We're not just talking about restaurant employees having more disposable income, but just about anyone who works for a paycheck.

All of whom have to pay higher prices as a result of the higher labor cost. Higher wage + higher cost of living = no net gain, or even a net loss for all.

You can't spread the higher wages out to more wage-earners without also spreading the higher costs out to more employers and thus higher prices everyone has to pay.


Individual Businesses vs the Whole Economy
I think the problem people get is that they can't think on a macroscopic scale. They pick a specific example, and try to extrapolate from there.

Let's say that one individual business raises their wages, and no one else in the economy does. What happens to the bottom line of that one business? Obviously, that one business is going to earn less profit. Or at least that should be the case. Oddly, there are lots of cases where that doesn't happen, but let's not deal with that for now.

So if raising wages in one business leads to less profits, then that must mean raising wages for all businesses must cause a reduction in profit for the entire economy, right? This is a  fallacy of composition. What's true of the parts isn't necessarily true for the whole. You can look at actual economic data for places that have raised minimum wages and see what I'm talking about.

Those "studies" are mostly phony. There is no way to prove what effect a minimum-wage increase had on the economy because there are too many factors. There are an equal number of studies saying it hurt the economy as those saying it benefited the economy.

There is only one case on record, for sure, where the minimum-wage increase was large enough and had enough impact in order to determine the net result, and that is the case in Samoa 2007-09, where the percent of MW jobs was high enough so it's possible to determine the actual impact, which was devastating to the Samoan economy, and Congress had to rescind the MW increase, so even the Democrats and others who preached the benefits of MW increase had to admit they were wrong.

This is one case where we really do know the net impact of increasing the minimum wage, in contrast to all the phony "studies" by experts pretending to isolate all the factors and determine that there was a tiny net benefit from increasing it, or a net harm, which also cannot be determined, because there are too many other factors affecting the employment level in the overall economy.

So, do not believe the so-called "studies" which pretend to measure the benefits/harms caused by minimum wage increase.
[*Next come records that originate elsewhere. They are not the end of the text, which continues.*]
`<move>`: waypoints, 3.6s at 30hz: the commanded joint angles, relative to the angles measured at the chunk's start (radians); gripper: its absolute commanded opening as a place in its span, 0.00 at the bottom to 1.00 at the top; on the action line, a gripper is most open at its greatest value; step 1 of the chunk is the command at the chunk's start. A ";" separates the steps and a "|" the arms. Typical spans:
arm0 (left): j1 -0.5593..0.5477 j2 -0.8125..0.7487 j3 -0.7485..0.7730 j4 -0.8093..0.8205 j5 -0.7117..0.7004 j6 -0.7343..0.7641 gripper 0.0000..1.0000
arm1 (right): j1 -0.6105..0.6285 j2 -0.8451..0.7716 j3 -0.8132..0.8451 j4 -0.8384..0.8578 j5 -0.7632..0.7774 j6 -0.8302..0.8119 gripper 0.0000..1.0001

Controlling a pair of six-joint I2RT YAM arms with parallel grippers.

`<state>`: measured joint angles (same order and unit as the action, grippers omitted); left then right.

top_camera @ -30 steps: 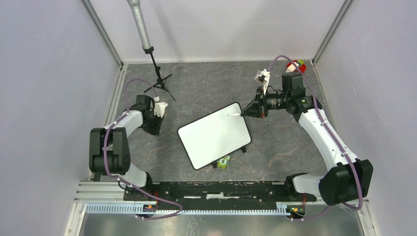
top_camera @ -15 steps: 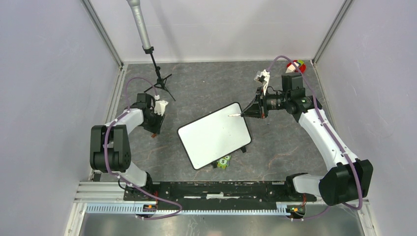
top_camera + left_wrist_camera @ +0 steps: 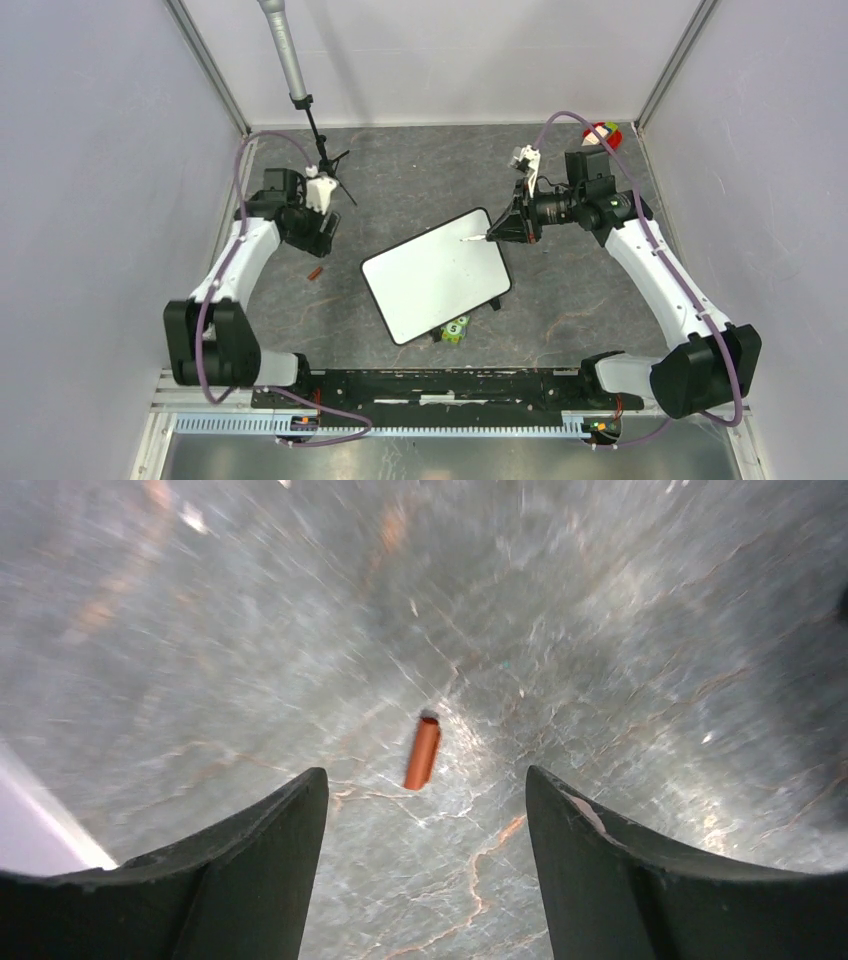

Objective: Write a sentence on the whiteboard
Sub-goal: Place the pen cap at the center of the board, then write a sentence on the whiteboard.

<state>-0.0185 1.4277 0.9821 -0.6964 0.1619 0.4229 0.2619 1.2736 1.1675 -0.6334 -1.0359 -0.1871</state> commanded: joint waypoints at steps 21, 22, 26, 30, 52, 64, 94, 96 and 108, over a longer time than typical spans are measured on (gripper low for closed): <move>0.000 -0.375 0.108 -0.151 0.494 -0.147 0.99 | 0.217 0.150 0.314 -0.150 0.232 -0.199 0.00; 0.000 -0.366 0.110 -0.167 0.515 -0.133 0.99 | 0.217 0.157 0.317 -0.156 0.230 -0.210 0.00; 0.000 -0.324 0.121 -0.260 0.649 -0.041 0.97 | 0.228 0.163 0.314 -0.170 0.242 -0.253 0.00; 0.001 -0.336 0.120 -0.260 0.681 -0.049 0.95 | 0.261 0.138 0.282 -0.115 0.278 -0.251 0.00; 0.000 -0.179 0.119 -0.178 0.738 -0.136 0.63 | 0.450 0.035 0.056 0.233 0.431 -0.124 0.00; -0.045 -0.063 0.124 -0.203 0.819 -0.081 0.50 | 0.474 0.026 0.017 0.224 0.418 -0.140 0.00; -0.226 0.137 0.241 -0.350 0.776 0.088 0.03 | 0.474 -0.016 -0.018 0.177 0.402 -0.189 0.00; -0.225 0.140 0.253 -0.389 0.766 0.128 0.03 | 0.474 -0.017 -0.019 0.175 0.400 -0.189 0.00; -0.221 0.105 0.260 -0.488 0.710 0.252 0.03 | 0.487 -0.003 -0.018 0.170 0.382 -0.183 0.00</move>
<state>-0.2230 1.5444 1.2217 -1.0538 0.9382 0.5346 0.7364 1.2839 1.1477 -0.4694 -0.6315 -0.3645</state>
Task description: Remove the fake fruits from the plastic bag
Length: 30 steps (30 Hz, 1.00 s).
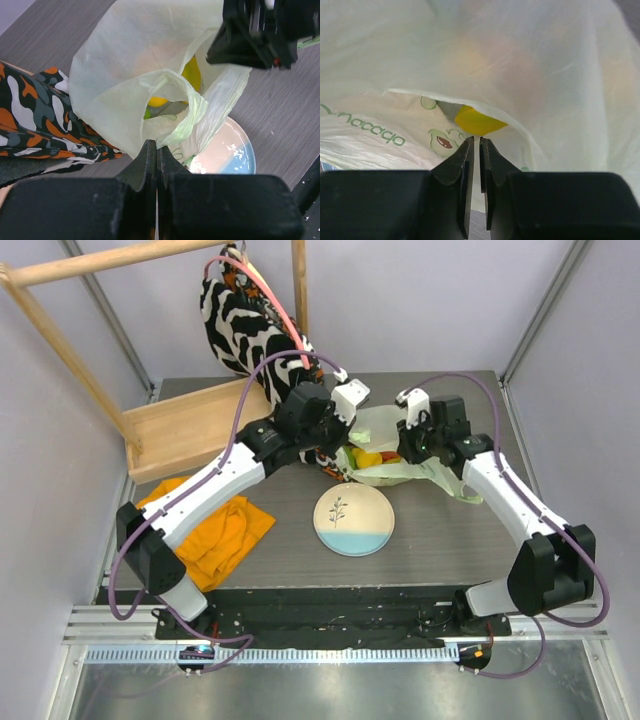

Virtually all of them are just false propaganda and are designed in advance to promote the theories of the economists doing the study, all of whom are promoting their ideology, on either side of the debate.


See, when one business raises their wages, nothing else in the economy changes. The people buying products from that business don't necessarily have more money to spend, but the business itself is spending more money, thus it gets lower profits.

But if all of the businesses raise their wages, then a large portion of the economy has more money to buy things, . . .

No they don't. Their real income is not higher, because the immediate result is also higher prices, meaning their money is worth less than before, so there is no real increase in their purchasing power.

. . . which in turn means certain businesses will need to buy more of the things they need to do business, which in turn means those businesses are buying more stuff from other businesses.

No they're not, because all the prices they have to pay for that stuff are higher than before.

Yes, every business is spending more money on their own employees, but their customers also have more disposable income, . . .

No, not more real income, because all the prices they have to pay are now higher than before. So there's no net higher disposable income than before.

. . . which in most cases means more disposable income for customers which means more sales for most (but not all) businesses.

No, with the higher prices to pay the higher labor cost there's no increase in real disposable income for consumers.

If everyone has to spend more money on employees, that's balanced out by having a large number of customers with more money to spend.

No they do NOT have "more money to spend" because the prices they have to pay are now higher, so their money is not worth as much as before, so the net total they have to spend is no higher.


Again, look at the economic results of places that have raised minimum wage and you'll see what I'm talking about. The positive gains will generally show up in businesses such as restaurants first.

No, any such positive gains are not a result of minimum wage increase, but are due to an improving economy BEFORE the MW increase, and when the demagogue-politicians could foresee the prospect of an improved economy, they decided to increase the minimum wage. They never increase it when the prospects for business are poor.


Conclusion
Right now, in America, wages have stagnated relative to the cost of living such that every year, more and more of the money we make has to be spent on simply keeping ourselves and our families alive.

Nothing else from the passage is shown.